■ **Exercise instructions**
When you transcribe the listing, keep each line exact and drop the pictures.

►

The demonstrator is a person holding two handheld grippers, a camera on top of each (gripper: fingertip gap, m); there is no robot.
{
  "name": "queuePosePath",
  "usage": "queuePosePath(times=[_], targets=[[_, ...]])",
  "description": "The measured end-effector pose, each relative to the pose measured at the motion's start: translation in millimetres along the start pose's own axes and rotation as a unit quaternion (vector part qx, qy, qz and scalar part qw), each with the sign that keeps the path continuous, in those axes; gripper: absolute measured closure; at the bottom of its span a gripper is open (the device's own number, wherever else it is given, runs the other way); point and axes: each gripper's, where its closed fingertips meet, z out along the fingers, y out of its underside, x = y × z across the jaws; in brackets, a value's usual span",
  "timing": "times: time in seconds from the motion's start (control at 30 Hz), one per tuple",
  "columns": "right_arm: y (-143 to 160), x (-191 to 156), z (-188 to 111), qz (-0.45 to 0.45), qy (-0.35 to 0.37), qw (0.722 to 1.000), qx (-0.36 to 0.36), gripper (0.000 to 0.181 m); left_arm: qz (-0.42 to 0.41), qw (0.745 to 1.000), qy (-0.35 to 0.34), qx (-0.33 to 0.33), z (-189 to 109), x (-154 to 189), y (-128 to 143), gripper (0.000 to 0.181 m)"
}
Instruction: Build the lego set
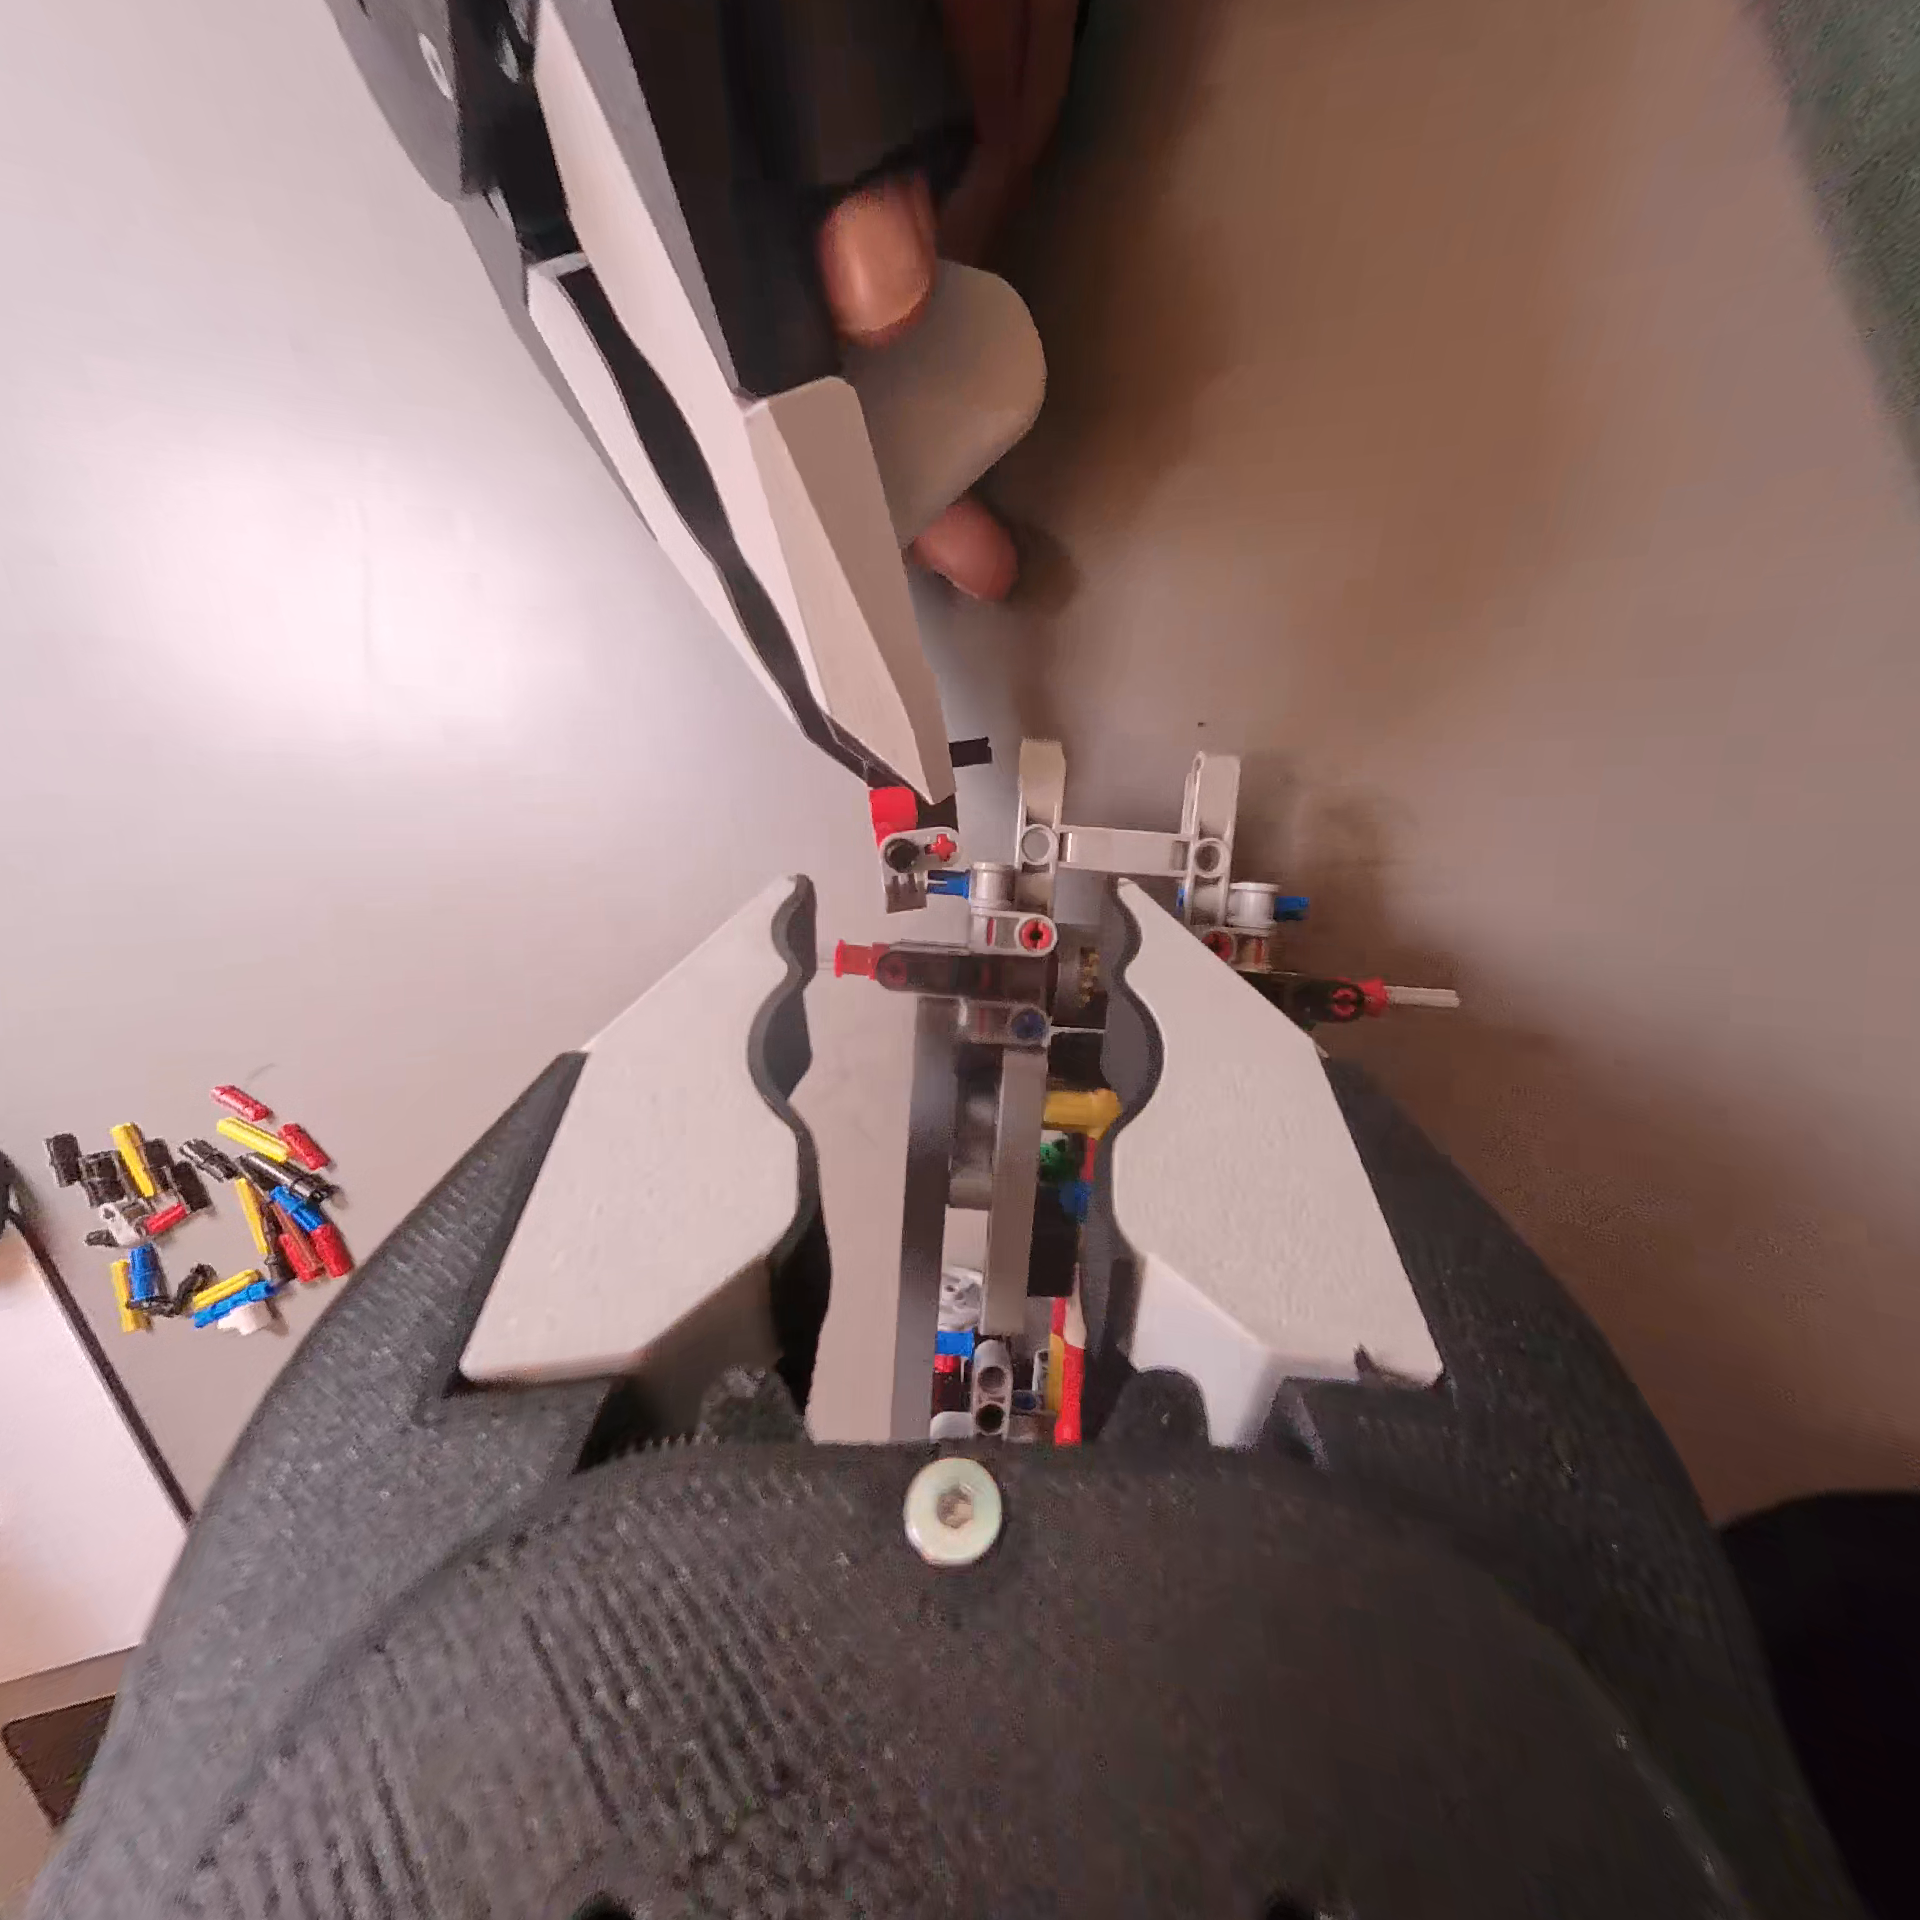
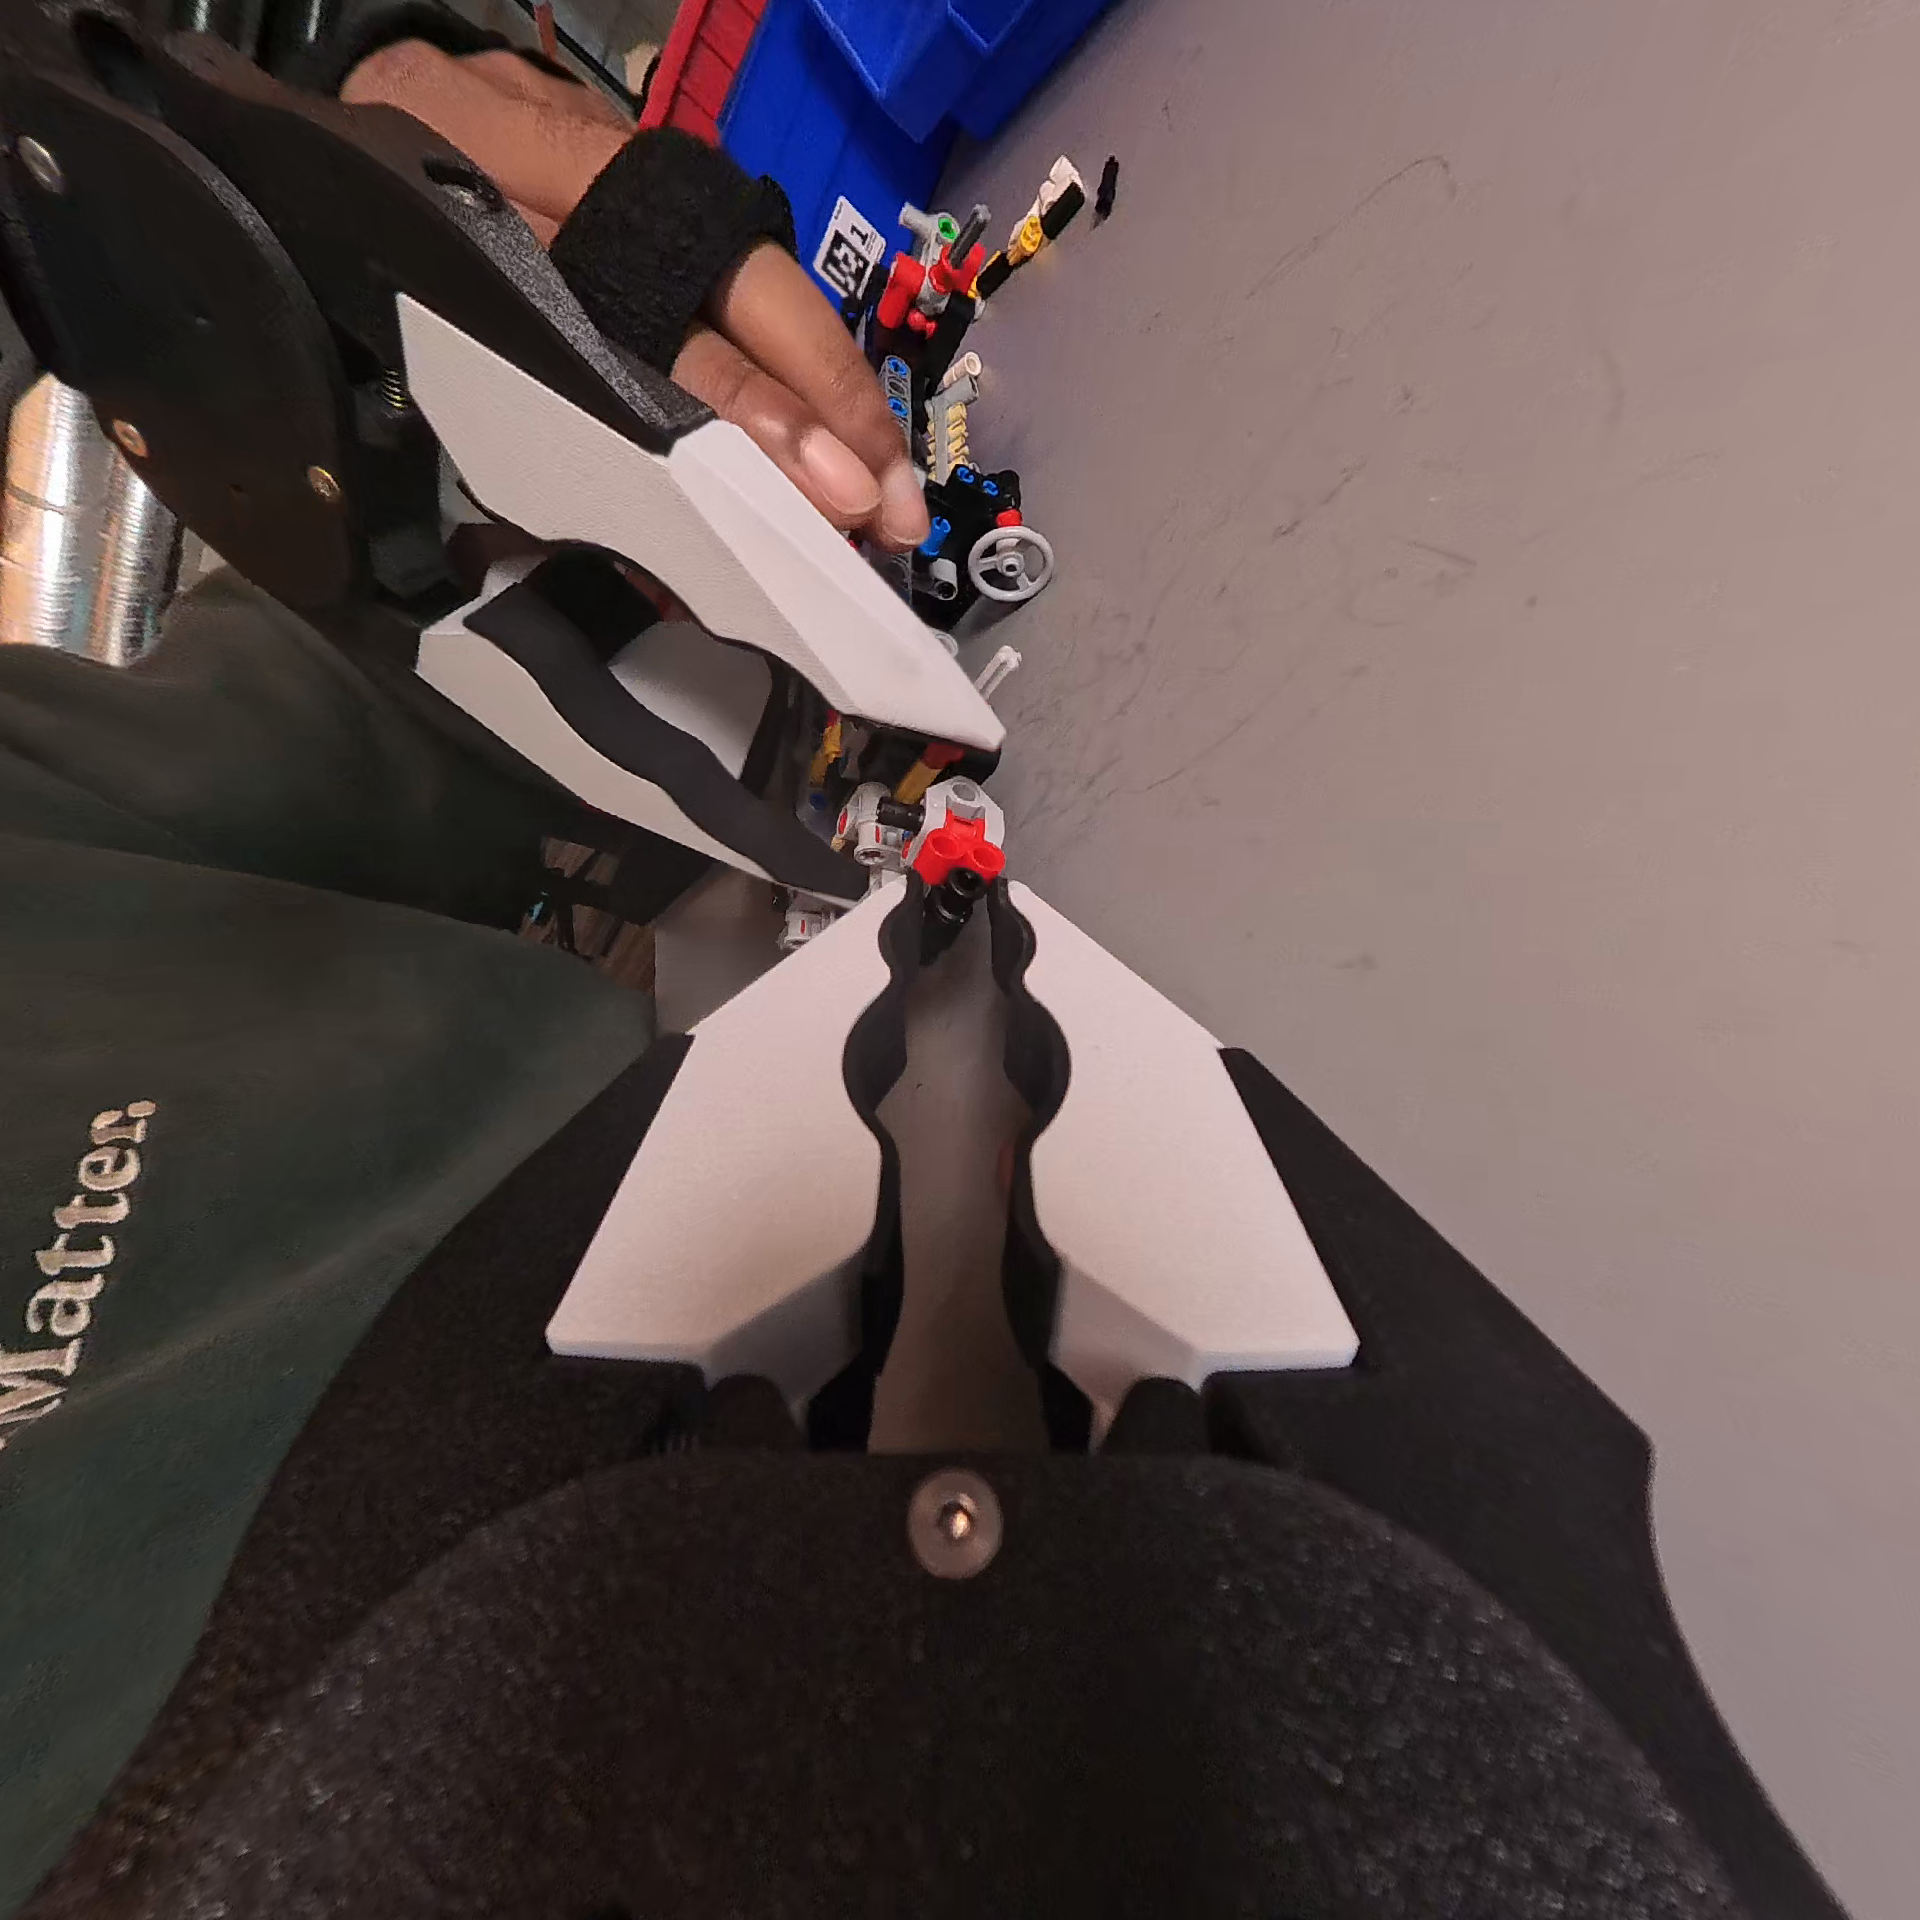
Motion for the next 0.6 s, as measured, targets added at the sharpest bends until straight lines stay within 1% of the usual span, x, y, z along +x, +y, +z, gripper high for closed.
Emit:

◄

■ **Answer to this task**
The demonstrator is a person holding two handheld grippers, a camera on top of each (gripper: fingertip gap, m); there is no robot.
{
  "name": "queuePosePath",
  "usage": "queuePosePath(times=[_], targets=[[_, ...]])",
  "description": "The measured end-effector pose, each relative to the pose measured at the motion's start: translation in millimetres along the start pose's own axes and rotation as a unit quaternion (vector part qx, qy, qz and scalar part qw), each with the sign that keeps the path continuous, in those axes; gripper: absolute measured closure; at the bottom of its span a gripper is open (the device's own number, wherever else it is given, runs the other way); point and axes: each gripper's, where its closed fingertips meet, z out along the fingers, y out of its underside, x = y × z across the jaws; in brackets, a value's usual span",
  "timing": "times: time in seconds from the motion's start (control at 30 Hz), one per tuple",
  "columns": "right_arm: y (-143 to 160), x (-191 to 156), z (-188 to 111), qz (-0.45 to 0.45), qy (-0.35 to 0.37), qw (0.722 to 1.000), qx (-0.36 to 0.36), gripper (0.000 to 0.181 m); left_arm: qz (-0.42 to 0.41), qw (0.745 to 1.000), qy (-0.35 to 0.34), qx (-0.33 to 0.33), z (-189 to 109), x (-154 to 189), y (-128 to 143), gripper (0.000 to 0.181 m)"
}
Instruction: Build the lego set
Motion for the next 0.6 s, as measured, targets added at the sharpest bends until straight lines stay within 1% of the usual span, x, y, z along +x, +y, +z, gripper high for closed.
Emit:

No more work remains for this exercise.